Source data
※ ※ ※

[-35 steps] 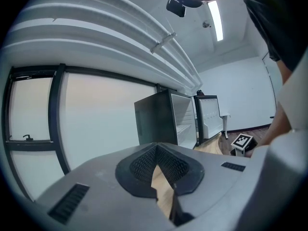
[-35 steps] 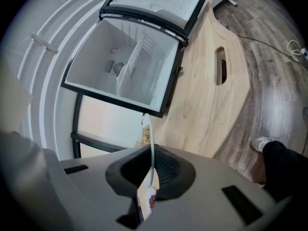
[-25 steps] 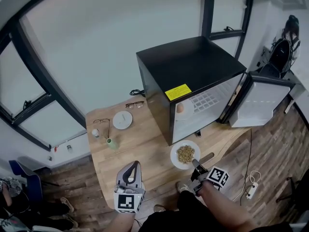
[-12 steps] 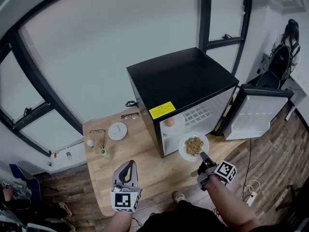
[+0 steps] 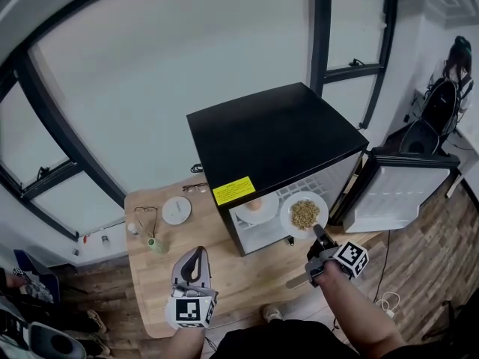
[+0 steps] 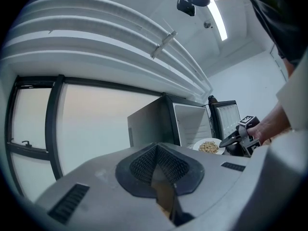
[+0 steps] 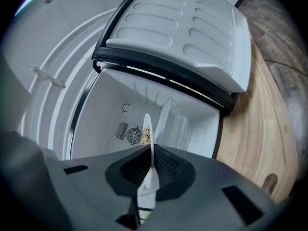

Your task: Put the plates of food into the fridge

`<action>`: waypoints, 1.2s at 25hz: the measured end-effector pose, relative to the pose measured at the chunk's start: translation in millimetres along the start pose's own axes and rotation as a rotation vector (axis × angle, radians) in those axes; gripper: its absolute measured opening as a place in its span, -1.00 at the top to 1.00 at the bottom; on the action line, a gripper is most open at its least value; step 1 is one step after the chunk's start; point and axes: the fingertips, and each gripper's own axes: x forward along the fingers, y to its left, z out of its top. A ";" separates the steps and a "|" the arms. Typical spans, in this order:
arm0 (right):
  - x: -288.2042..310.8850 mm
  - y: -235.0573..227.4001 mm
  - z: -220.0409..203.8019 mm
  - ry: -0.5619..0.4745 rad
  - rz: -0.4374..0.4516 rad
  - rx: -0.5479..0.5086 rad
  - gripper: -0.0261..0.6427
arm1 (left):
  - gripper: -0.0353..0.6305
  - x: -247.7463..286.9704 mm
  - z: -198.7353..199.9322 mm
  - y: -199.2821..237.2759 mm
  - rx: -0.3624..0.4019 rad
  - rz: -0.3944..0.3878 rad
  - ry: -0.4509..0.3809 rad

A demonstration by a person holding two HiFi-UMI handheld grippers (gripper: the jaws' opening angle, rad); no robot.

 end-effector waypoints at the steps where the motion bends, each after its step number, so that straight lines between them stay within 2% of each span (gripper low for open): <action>1: 4.3 -0.8 5.0 -0.002 -0.003 0.000 0.83 | 0.88 1.9 0.6 0.1 -0.007 0.009 0.002; 7: 29.2 -4.8 28.0 -0.004 -0.024 -0.013 0.83 | 0.88 10.1 4.9 -1.8 -0.016 0.051 -0.001; 14: 56.1 -8.7 41.7 0.012 -0.074 -0.024 0.83 | 0.88 14.4 -7.7 4.9 -0.016 0.089 0.036; 21: 87.0 4.8 52.4 0.042 -0.121 -0.201 0.83 | 0.88 28.7 -16.7 5.1 -0.011 0.087 0.063; 30: 112.3 7.5 72.5 0.049 -0.222 -0.453 0.73 | 0.88 35.7 -7.6 14.1 0.013 0.097 0.045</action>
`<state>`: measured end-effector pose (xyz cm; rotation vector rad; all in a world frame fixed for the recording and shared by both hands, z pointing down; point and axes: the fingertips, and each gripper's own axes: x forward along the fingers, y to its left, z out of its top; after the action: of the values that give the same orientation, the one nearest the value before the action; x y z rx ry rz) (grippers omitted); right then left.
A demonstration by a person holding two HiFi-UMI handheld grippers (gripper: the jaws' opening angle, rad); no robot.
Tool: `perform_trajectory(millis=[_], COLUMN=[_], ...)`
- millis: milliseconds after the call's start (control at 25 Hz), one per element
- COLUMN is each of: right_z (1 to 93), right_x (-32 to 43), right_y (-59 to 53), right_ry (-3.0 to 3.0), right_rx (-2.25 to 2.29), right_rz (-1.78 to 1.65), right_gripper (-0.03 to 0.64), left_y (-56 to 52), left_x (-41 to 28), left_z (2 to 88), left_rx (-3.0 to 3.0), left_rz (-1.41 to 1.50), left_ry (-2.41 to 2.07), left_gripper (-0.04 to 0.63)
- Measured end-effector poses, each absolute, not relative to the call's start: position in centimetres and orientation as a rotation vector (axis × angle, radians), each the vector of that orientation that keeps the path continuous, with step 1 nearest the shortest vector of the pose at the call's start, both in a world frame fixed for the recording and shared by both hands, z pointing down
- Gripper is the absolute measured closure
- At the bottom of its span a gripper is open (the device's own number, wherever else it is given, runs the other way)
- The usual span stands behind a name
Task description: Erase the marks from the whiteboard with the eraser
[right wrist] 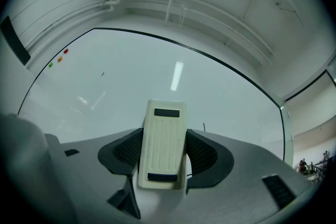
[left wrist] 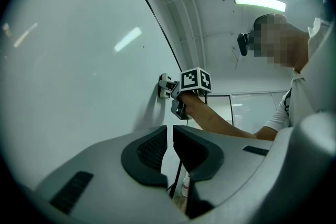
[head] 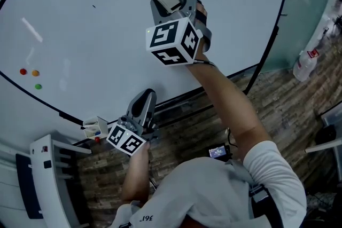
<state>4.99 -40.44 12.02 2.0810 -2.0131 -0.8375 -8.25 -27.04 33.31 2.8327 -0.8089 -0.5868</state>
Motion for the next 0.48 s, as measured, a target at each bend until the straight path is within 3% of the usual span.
perform_trajectory(millis=[480], right_z=[11.6], right_x=[12.4], right_y=[-40.2], right_ry=[-2.012], right_rx=[2.088], right_rz=[-0.831], right_gripper=[0.344], left_y=[-27.1], left_x=[-1.7], left_z=[33.3], left_rx=[2.838], left_rz=[-0.582], left_ry=[-0.783], left_gripper=[0.569])
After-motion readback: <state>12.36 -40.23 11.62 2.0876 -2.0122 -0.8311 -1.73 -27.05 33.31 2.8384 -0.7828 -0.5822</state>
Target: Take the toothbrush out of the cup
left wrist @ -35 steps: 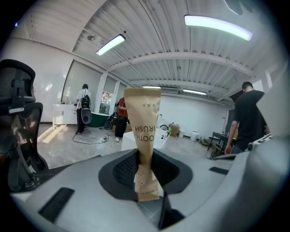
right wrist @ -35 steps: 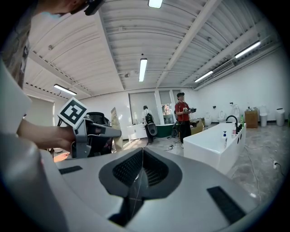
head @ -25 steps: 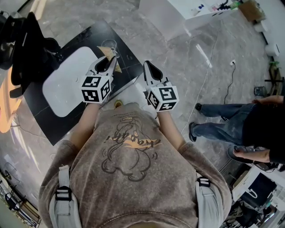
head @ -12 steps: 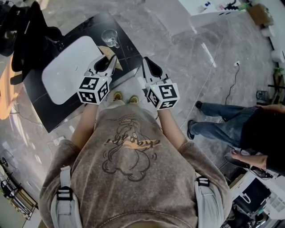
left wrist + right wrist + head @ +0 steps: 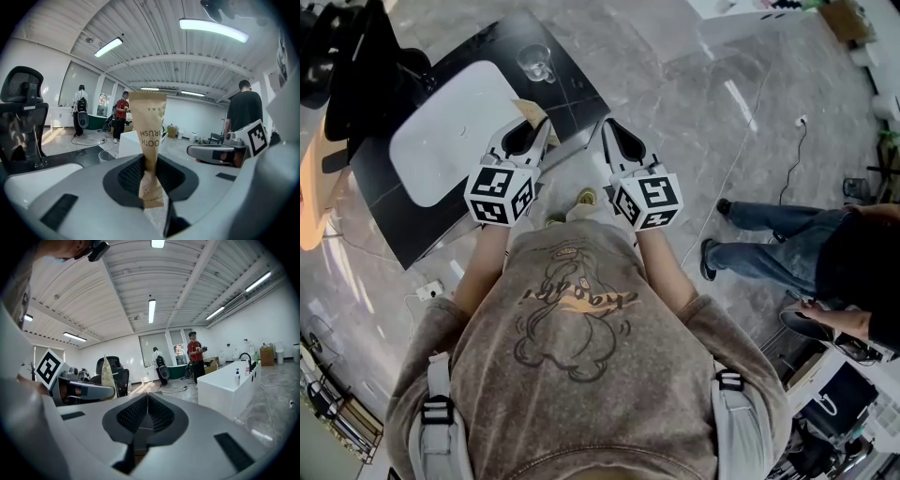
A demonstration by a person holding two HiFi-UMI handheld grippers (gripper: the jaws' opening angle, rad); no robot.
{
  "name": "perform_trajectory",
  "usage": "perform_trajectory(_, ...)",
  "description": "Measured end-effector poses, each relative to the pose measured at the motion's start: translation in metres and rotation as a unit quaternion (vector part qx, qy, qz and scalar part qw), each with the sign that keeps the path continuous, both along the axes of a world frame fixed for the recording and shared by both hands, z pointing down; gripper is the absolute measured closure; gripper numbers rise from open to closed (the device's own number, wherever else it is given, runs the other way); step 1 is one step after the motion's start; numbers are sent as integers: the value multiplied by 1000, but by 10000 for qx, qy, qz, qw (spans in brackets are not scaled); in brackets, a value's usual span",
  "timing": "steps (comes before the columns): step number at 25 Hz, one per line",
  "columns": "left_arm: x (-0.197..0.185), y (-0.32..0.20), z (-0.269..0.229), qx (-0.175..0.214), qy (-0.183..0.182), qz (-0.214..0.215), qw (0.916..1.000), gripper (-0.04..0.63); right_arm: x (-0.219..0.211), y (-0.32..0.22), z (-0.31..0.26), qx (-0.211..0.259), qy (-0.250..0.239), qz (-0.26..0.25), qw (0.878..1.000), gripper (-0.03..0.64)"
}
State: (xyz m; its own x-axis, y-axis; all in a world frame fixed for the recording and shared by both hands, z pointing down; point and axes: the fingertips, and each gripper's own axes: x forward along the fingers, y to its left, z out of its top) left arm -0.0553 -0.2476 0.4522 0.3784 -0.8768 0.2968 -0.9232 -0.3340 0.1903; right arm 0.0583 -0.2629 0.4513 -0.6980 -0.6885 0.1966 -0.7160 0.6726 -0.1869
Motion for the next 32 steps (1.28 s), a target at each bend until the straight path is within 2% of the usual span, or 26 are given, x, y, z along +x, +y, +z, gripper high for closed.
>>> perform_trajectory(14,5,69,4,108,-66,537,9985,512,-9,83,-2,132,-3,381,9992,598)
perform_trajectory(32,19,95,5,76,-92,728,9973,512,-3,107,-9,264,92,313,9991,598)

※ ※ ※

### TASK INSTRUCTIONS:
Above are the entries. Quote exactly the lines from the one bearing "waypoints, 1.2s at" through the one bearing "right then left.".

### EXPECTED ANSWER:
`<action>`: waypoints, 1.2s at 25hz: the measured end-effector pose, relative to the pose measured at the chunk's start: translation in millimetres along the start pose's own axes and rotation as a rotation vector (axis × angle, radians) in those axes; gripper: its absolute measured opening as a place in its span, -1.00 at the top to 1.00 at the bottom; on the action line, a gripper is most open at its least value; step 1 is one step after the chunk's start; point and axes: the fingertips, and each gripper's own axes: x forward along the fingers, y to its left, z out of its top. A ";" separates the steps and a "|" the arms. Typical spans, in this order:
arm0 (right):
  - x: -288.2042..310.8850 mm
  - y: -235.0573..227.4001 mm
  - z: -220.0409..203.8019 mm
  - ry: -0.5619..0.4745 rad
  - rz: -0.4374..0.4516 rad
  - rx: -0.5479..0.5086 rad
  - gripper: -0.0261..0.6427
arm1 (left):
  - gripper: -0.0353..0.6305
  - x: -247.7463..286.9704 mm
  - z: -198.7353..199.9322 mm
  - y: -199.2821..237.2759 mm
  - rx: -0.3624..0.4019 rad
  - rz: -0.3944..0.3878 rad
  - ry: -0.4509..0.3809 rad

A demonstration by a person holding two HiFi-UMI handheld grippers (gripper: the jaws' opening angle, rad); no robot.

 end-effector waypoints at the steps where the motion bends, each after its step number, so that straight lines between them stay within 2% of each span (gripper low for open): <action>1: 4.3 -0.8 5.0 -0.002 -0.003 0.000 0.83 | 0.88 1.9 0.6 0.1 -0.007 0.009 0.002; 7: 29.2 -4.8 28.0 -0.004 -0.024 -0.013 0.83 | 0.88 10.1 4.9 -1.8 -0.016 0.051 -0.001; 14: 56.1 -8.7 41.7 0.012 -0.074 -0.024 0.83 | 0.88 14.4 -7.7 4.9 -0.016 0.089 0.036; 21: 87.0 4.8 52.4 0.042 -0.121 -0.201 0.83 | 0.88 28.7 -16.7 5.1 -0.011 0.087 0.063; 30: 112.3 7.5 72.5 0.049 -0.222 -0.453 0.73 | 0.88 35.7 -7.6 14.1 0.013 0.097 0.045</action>
`<state>`: measured end-effector pose (xyz cm; rotation vector rad; all in a world frame fixed for the recording and shared by both hands, z pointing down; point and axes: the fingertips, and each gripper's own axes: x forward along the fingers, y to its left, z out of its top; after the action: of the values that give the same orientation, the one nearest the value before the action; x y z rx ry rz) (grippers omitted); right then left.

With that, the answer is done.